国民はようやく、ペテン政権の正体に気付いたことだろう。
呪われた東京五輪は世紀の失敗イベントとして記憶されることになる。
その後の日本は暗転。
沈没への道。
そんな言い知れぬ不安が漂う。
10月からの消費増税を前にした経済指標の悪化は、既にその兆候を見せ始めている。
この国が、借金漬けと社会保障削減の目もあてられない悪循環へ陥る予感は日増しに強まっている。
この国はもう持たないのではないか。
五輪を待たずに、安倍政権も急速に色あせていくのだろう。
法大名誉教授(政治学)の五十嵐仁氏が言う。
「やはり、東京五輪はやるべきじゃなかった、招致自体が間違いだった、という一言に尽きます。
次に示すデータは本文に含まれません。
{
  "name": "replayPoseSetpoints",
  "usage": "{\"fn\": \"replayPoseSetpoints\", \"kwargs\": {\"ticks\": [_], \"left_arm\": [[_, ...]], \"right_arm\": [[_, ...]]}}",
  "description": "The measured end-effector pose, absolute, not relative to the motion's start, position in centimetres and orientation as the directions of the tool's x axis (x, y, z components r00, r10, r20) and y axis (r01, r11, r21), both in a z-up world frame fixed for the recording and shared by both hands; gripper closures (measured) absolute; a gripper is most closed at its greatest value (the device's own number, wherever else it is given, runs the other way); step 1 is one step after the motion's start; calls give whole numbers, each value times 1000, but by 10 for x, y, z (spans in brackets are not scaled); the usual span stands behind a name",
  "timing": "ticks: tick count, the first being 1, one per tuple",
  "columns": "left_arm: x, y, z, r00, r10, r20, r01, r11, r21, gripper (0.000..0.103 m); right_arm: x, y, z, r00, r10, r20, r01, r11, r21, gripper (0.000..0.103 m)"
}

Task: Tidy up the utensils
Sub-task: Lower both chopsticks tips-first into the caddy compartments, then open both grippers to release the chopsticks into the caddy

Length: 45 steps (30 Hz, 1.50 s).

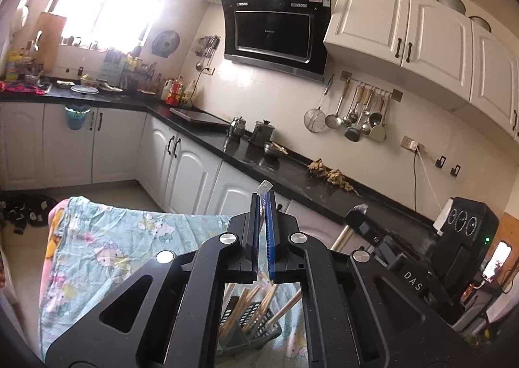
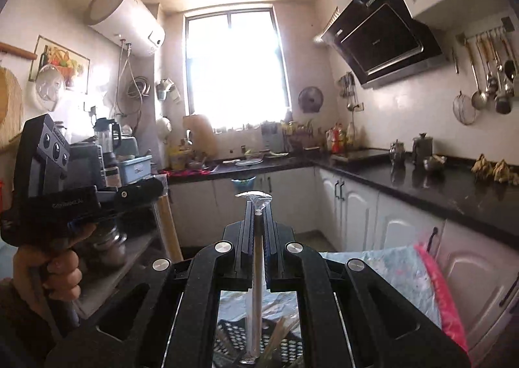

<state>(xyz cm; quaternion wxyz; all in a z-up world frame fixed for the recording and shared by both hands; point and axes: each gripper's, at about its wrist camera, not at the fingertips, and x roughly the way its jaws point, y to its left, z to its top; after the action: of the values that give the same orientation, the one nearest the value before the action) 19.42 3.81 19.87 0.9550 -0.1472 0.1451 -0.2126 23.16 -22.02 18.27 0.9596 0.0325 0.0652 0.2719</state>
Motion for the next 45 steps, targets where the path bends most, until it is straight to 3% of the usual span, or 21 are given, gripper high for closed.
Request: {"fn": "replayPoseSetpoints", "kwargs": {"ticks": [9,26,38,41,42,43,45], "left_arm": [[210,35,176,864,-441,-242,346,870,-351,102],[234,34,123,849,-427,-310,304,876,-374,101],[236,34,102,832,-429,-352,288,876,-388,101],[234,35,102,832,-422,-360,280,880,-384,90],[233,36,102,832,-422,-361,279,880,-386,85],[233,36,102,832,-422,-360,279,879,-386,84],[229,38,104,836,-415,-359,273,882,-384,79]], "right_arm": [[244,-222,161,871,478,-110,-473,878,68,98],[269,-195,104,852,461,-249,-460,885,64,98],[276,-185,76,855,426,-294,-428,902,63,98],[276,-187,74,853,420,-308,-417,905,81,87],[276,-187,74,856,412,-311,-407,910,86,75],[275,-189,74,856,413,-310,-405,910,93,70],[273,-190,74,855,417,-310,-405,908,104,70]]}}
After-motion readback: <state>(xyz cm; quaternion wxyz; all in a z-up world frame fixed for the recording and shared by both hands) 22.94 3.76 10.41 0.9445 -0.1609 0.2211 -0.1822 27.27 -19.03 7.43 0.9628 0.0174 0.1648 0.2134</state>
汚い裏金で勝ち取ってきた疑惑に加え、簡素でコンパクトもウソだった。
競技会場は臨海部にとどまらなかっただけでなく、ついに北海道にまで広がったわけですからね。
復興五輪も掛け声だけで、むしろ五輪準備のために被災地の資材を奪った。
そんな偽りに満ちた五輪を無理をしてやろうとした結果、しっぺ返しを食らったのです」
お祭りムードに乗せられるのはもうやめだ。